START The data
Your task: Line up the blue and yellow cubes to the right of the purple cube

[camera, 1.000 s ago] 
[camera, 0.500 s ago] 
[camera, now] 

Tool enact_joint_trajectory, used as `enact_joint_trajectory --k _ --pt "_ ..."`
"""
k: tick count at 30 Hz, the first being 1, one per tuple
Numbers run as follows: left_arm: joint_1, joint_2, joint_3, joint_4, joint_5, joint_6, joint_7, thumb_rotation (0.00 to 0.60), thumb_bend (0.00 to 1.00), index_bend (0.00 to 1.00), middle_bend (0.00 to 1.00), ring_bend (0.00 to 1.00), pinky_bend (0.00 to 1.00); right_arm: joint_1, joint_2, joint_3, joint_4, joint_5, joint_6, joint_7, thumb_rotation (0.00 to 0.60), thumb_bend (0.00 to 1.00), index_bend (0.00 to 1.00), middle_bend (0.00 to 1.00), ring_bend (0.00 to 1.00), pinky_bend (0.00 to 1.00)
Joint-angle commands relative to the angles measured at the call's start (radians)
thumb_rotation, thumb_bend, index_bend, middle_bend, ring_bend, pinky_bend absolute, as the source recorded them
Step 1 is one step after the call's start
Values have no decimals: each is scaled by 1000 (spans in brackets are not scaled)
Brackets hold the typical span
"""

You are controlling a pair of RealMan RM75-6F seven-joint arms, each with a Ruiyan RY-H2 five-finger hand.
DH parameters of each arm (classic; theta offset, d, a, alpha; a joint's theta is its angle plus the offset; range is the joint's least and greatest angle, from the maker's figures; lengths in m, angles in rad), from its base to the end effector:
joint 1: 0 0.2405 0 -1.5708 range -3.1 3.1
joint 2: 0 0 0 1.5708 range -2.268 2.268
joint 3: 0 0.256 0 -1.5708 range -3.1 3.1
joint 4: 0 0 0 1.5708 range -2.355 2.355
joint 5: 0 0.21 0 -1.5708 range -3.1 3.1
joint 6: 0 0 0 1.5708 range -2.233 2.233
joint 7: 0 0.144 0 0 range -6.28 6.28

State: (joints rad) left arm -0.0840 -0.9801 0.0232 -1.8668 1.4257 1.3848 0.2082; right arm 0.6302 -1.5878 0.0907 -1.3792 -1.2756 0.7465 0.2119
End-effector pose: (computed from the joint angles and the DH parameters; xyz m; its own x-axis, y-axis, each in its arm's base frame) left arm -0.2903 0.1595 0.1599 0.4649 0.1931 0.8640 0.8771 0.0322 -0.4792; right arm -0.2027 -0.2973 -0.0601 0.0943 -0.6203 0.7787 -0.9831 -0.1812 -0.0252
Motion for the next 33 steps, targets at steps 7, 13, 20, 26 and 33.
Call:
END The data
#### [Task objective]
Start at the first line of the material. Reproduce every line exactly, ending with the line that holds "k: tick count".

#### [Task response]
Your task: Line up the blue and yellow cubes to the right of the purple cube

[camera, 1.000 s ago] 
[camera, 0.500 s ago] 
[camera, now] 

Tool enact_joint_trajectory, used as `enact_joint_trajectory --k _ --pt "_ ..."`
"""
k: tick count at 30 Hz, the first being 1, one per tuple

This exercise has been fully answered.